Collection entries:

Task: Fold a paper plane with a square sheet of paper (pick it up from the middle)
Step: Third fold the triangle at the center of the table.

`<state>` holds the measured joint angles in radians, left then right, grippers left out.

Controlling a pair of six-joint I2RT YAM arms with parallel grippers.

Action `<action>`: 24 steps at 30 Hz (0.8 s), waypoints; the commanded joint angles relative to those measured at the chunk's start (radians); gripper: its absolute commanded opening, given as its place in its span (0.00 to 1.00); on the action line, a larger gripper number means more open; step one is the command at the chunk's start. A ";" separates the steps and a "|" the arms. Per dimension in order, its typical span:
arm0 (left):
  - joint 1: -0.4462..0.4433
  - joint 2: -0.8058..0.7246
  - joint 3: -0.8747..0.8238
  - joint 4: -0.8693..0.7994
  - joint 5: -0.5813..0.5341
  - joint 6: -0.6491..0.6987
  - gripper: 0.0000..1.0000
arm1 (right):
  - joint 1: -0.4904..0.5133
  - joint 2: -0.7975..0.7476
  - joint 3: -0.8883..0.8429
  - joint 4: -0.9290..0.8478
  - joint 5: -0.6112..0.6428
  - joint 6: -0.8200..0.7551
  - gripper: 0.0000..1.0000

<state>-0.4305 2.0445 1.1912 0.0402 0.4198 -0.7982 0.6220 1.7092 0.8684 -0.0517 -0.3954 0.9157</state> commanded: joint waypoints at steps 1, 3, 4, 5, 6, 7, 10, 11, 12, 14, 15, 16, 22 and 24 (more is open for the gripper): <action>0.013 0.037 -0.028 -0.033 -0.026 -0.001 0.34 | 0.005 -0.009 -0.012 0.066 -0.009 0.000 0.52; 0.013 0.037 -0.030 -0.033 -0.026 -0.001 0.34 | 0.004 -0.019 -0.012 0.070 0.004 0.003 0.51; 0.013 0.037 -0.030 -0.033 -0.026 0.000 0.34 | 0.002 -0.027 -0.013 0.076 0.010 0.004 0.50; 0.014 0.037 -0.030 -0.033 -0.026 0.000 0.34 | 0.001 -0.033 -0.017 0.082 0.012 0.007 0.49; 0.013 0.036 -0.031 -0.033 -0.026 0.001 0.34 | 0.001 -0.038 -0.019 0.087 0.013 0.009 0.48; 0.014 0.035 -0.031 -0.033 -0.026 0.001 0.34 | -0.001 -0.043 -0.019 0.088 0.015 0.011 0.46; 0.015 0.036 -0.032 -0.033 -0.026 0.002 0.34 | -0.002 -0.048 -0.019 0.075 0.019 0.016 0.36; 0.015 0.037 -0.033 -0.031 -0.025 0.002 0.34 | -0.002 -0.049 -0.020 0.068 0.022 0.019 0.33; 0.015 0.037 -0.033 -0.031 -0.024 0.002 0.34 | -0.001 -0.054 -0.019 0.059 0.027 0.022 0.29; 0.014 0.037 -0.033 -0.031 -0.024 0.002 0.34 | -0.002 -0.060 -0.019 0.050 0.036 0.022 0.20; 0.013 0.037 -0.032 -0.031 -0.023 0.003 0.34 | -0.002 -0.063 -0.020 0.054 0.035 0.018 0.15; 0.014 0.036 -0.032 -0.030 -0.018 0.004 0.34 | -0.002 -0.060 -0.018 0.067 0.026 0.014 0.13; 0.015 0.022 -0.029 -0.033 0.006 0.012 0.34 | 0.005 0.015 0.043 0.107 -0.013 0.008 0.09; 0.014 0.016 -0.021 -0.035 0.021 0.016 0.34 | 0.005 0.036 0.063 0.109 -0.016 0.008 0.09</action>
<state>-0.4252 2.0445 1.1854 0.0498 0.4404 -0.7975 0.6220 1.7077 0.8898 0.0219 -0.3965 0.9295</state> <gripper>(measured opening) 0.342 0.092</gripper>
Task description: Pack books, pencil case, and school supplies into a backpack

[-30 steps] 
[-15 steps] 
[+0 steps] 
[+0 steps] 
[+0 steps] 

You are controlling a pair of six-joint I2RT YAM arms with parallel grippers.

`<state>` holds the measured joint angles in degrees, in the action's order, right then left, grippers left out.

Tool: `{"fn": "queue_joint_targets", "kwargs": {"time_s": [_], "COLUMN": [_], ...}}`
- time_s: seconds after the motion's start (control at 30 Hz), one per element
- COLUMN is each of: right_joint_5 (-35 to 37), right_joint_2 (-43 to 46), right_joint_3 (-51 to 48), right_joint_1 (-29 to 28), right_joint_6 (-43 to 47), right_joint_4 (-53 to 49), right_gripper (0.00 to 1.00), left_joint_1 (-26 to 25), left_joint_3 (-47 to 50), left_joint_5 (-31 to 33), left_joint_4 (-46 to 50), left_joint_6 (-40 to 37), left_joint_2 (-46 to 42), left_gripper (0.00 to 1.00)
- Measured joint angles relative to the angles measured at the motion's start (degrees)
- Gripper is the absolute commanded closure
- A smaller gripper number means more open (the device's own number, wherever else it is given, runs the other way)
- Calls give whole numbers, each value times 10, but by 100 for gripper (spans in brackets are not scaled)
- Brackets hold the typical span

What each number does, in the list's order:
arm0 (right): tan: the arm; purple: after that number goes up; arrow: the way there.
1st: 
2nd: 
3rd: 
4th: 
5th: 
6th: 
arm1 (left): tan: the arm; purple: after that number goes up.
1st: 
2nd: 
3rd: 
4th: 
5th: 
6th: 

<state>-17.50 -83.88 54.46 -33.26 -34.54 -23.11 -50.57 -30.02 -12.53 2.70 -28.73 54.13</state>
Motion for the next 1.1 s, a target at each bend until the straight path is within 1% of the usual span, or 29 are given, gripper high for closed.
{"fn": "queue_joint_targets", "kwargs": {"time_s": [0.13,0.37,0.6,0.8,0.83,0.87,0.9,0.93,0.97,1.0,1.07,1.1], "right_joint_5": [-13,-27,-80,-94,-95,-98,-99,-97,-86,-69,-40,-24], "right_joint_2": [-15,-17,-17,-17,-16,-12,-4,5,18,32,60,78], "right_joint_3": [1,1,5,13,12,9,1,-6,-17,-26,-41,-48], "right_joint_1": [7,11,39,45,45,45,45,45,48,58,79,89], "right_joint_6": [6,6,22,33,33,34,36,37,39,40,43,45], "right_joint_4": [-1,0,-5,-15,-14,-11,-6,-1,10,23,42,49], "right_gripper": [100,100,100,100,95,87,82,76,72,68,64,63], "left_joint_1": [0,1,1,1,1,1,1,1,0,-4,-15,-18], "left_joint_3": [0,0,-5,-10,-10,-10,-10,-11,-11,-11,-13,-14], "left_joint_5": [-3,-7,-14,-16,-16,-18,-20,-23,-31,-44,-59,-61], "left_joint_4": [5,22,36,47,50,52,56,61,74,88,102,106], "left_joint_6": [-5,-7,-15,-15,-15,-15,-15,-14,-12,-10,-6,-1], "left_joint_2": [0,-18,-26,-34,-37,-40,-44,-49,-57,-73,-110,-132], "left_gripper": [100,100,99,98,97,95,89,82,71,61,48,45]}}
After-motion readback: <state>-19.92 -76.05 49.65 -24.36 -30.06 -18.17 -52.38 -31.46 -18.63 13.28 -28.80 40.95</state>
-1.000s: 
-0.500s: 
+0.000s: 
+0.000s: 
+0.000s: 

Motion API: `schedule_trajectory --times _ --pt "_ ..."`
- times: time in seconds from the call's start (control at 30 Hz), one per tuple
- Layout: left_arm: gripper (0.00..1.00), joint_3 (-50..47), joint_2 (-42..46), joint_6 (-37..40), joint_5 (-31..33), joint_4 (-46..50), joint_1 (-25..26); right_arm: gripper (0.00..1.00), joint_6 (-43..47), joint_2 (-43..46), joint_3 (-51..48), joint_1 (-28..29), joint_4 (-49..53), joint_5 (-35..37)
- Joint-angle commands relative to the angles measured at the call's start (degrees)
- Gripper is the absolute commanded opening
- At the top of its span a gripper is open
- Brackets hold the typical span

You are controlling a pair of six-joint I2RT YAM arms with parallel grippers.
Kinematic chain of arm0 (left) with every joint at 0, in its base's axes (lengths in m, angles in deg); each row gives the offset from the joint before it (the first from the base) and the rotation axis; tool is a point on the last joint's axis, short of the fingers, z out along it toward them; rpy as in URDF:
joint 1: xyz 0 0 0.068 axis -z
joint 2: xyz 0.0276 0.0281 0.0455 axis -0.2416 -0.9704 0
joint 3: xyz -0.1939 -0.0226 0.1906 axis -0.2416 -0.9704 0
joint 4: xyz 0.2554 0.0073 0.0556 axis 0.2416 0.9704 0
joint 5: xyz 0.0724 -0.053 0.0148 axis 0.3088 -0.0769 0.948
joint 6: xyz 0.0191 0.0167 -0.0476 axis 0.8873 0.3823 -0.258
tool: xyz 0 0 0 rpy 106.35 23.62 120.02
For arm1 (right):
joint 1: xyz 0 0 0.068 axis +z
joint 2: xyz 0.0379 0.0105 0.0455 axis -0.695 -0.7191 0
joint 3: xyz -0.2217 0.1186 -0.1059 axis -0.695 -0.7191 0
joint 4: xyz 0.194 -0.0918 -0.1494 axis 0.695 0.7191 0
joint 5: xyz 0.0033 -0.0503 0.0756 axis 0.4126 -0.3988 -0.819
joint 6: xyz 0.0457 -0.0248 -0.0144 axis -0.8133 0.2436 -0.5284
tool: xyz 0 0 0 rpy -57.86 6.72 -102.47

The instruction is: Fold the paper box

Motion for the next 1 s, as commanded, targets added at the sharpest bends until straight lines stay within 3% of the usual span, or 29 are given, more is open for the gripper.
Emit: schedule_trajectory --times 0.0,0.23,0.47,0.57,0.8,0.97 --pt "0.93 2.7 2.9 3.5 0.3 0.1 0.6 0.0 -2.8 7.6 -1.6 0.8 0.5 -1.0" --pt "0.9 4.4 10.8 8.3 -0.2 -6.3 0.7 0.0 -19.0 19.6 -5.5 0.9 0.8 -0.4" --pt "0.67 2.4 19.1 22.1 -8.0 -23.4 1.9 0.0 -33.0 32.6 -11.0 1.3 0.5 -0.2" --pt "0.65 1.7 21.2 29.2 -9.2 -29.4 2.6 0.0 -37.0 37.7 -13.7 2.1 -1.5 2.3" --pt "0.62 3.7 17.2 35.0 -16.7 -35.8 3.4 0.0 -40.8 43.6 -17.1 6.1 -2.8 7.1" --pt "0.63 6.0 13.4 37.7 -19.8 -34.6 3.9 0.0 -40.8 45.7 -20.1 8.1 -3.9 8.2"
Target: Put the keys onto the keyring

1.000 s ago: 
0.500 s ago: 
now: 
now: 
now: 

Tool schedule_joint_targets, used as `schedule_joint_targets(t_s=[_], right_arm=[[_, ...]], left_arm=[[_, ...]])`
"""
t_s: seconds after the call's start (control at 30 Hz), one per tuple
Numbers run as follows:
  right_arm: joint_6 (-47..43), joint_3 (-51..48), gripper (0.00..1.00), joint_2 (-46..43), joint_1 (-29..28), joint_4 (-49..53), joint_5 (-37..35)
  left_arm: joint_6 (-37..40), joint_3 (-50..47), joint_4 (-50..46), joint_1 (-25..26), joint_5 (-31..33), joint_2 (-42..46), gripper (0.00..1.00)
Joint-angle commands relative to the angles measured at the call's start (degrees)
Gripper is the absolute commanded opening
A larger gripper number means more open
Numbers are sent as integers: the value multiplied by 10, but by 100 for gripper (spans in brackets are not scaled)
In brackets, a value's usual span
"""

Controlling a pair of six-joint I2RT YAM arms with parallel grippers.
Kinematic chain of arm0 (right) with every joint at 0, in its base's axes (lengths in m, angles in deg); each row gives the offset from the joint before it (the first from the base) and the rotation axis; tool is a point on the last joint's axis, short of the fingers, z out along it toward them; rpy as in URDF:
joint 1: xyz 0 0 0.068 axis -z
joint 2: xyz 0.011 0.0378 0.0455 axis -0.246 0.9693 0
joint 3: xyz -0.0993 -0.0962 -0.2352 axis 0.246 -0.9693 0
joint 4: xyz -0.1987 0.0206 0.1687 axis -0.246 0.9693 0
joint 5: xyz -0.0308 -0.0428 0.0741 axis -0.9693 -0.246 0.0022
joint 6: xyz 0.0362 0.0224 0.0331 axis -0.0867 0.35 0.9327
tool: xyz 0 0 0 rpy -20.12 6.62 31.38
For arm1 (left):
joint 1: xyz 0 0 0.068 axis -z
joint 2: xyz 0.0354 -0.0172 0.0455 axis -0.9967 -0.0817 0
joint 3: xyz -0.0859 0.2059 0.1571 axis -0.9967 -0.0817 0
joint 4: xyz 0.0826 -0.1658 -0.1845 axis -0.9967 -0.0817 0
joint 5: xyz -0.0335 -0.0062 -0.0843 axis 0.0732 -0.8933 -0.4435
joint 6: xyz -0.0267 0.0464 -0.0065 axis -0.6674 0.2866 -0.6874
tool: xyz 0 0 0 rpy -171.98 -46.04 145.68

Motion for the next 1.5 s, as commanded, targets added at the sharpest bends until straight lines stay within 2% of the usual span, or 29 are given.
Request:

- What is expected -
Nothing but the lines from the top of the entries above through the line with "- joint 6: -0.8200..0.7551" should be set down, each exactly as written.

- Task output -
Task: Fold a paper plane with a square sheet of paper (pick it up from the middle)
Step: Third fold the triangle at the center of the table.

`<state>` holds the measured joint angles in radians, left then right, grippers left out.

Controlling a pair of six-joint I2RT YAM arms with parallel grippers.

Action `<action>`: 24 steps at 30 Hz (0.8 s), waypoints; the commanded joint angles relative to those measured at the chunk's start (radians); gripper: its absolute commanded opening, given as its place in its span (0.00 to 1.00); on the action line, a larger gripper number means more open; step one is the command at the chunk's start. A ";" separates the steps and a "|" the arms. Per dimension in order, its typical span:
arm0 (left):
  - joint 1: -0.4462..0.4433
  - joint 2: -0.8058..0.7246
  - joint 3: -0.8747..0.8238
  - joint 4: -0.8693..0.7994
  - joint 5: -0.5813..0.5341
  - joint 6: -0.6491..0.6987
  - gripper: 0.0000..1.0000
arm1 (right):
  - joint 1: -0.4904..0.5133
  - joint 2: -0.7975..0.7476
  - joint 3: -0.8883..0.8429
  - joint 4: -0.9290..0.8478
  - joint 5: -0.6112..0.6428
  - joint 6: -0.8200..0.7551

The exercise is now complete.